Polizei-Strategiepapier zur Vertreibung von Obdachlosen und Alkoholikern aus der Hamburger City sorgt weiter für schwarz-grünen Koalitionskrach. Ein Gespräch wurde ohne Ergebnis vertragt. Die Opposition verlangt Aufklärung

Das Polizei-Strategiepapier zur Vertreibung von „Randgruppen“ wie Obdachlosen, Punks und Alkoholikern aus der Hamburger City, das nach Auffassung der mitregierenden Grünen gegen den Koalitionsvertrag verstößt, sorgt weiter für Zündstoff in der Hansestadt. Ein von der innenpolitischen Sprecherin der GAL, Antje Möller, durchgesetztes Gespräch mit CDU-Innensenator Christoph Ahlhaus, ist am Montagmorgen ohne Ergebnis verlaufen. „Die Zeit war zu kurz, wir haben uns auf Mittwoch vertagt“, sagte Möller der taz. „Nur soweit: Die Diskussion ist strittig.“

Wie berichtet gibt das Geheimpapier „für das Einschreiten gegen Personen und Personengruppen“ im Innenstadt-Bereich des Großstadtreviers 14 detaillierte Handlungsanweisungen. Diese beschreiben, wie mit Identitätsfeststellungen, Platzverweisen und Ingewahrsamnahmen unliebsame Personen vertrieben werden könnten, wenn diese „exponierte Örtlichkeiten“ und „touristische Sehenswürdigkeiten“ in Anspruch nehmen. Selbst das City-Management der Einzelhändler, das gern nach Säuberung ruft, sieht das zurzeit nicht als Problem.

Die Oppositionsfraktionen von SPD und Linkspartei verlangen in kleinen Bürgerschaftsanfragen Rechenschaft über die Urheberschaft des Papiers.
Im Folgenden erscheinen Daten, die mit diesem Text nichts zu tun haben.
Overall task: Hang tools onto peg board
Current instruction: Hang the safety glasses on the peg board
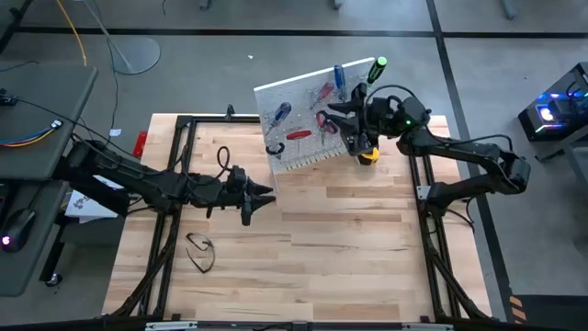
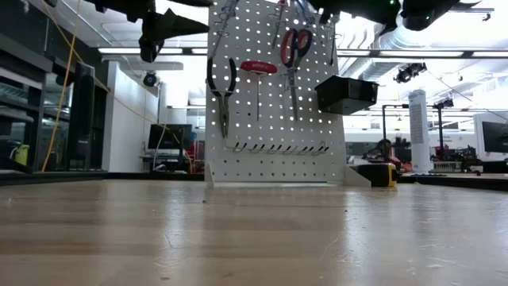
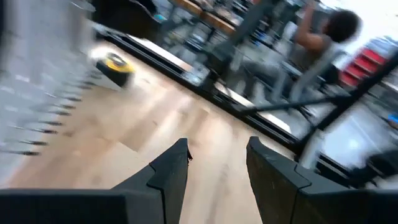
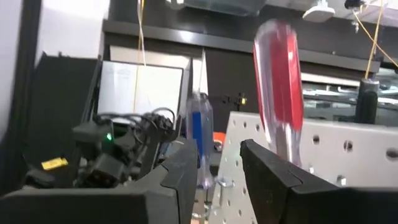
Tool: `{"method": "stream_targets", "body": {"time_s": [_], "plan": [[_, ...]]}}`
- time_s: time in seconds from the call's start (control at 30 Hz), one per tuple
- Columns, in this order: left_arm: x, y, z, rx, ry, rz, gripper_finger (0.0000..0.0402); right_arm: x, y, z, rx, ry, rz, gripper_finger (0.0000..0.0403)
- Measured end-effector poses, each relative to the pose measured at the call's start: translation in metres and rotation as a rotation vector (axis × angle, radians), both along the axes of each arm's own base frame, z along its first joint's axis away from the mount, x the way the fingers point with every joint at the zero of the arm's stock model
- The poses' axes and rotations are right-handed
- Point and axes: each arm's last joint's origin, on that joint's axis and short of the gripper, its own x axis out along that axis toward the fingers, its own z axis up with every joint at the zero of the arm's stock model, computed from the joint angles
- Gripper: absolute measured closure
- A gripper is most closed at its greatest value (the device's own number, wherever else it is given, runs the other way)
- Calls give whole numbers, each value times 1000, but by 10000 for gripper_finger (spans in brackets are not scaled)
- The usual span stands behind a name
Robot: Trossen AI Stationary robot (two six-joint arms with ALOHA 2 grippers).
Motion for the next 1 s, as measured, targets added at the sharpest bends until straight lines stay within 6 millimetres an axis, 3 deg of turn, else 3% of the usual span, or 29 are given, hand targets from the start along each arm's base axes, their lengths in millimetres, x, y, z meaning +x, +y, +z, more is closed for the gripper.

Die Linke forderte überdies die Innenbehörde auf, das Handlungskonzept sofort aus dem Verkehr zu ziehen. „Die ,Handlungsanweisung‘ ermächtigt Polizisten, willkürlich unliebsame Personen und Personengruppen aus der Innenstadt zu vertreiben“, schimpfte der Innenpolitiker Christiane Schneider. „Heute Obdachlose, Bettler und Punks, morgen andere Jugendgruppen, die nichts ins Bild der Flanier- und Shoppingmeilen passen.“ Dabei würden die Grundrechte für alle gelten und könnten nicht beliebig aufgehoben werden.

Auf die wachsende soziale Spaltung dürfe nicht mit immer härterer Ausgrenzung und immer mehr Polizeibefugnissen reagiert werden, sagte Schneider. Die Linke forderte den Senat auf, die von Verarmung Betroffenen „nicht zu stigmatisieren und zu kriminalisieren“.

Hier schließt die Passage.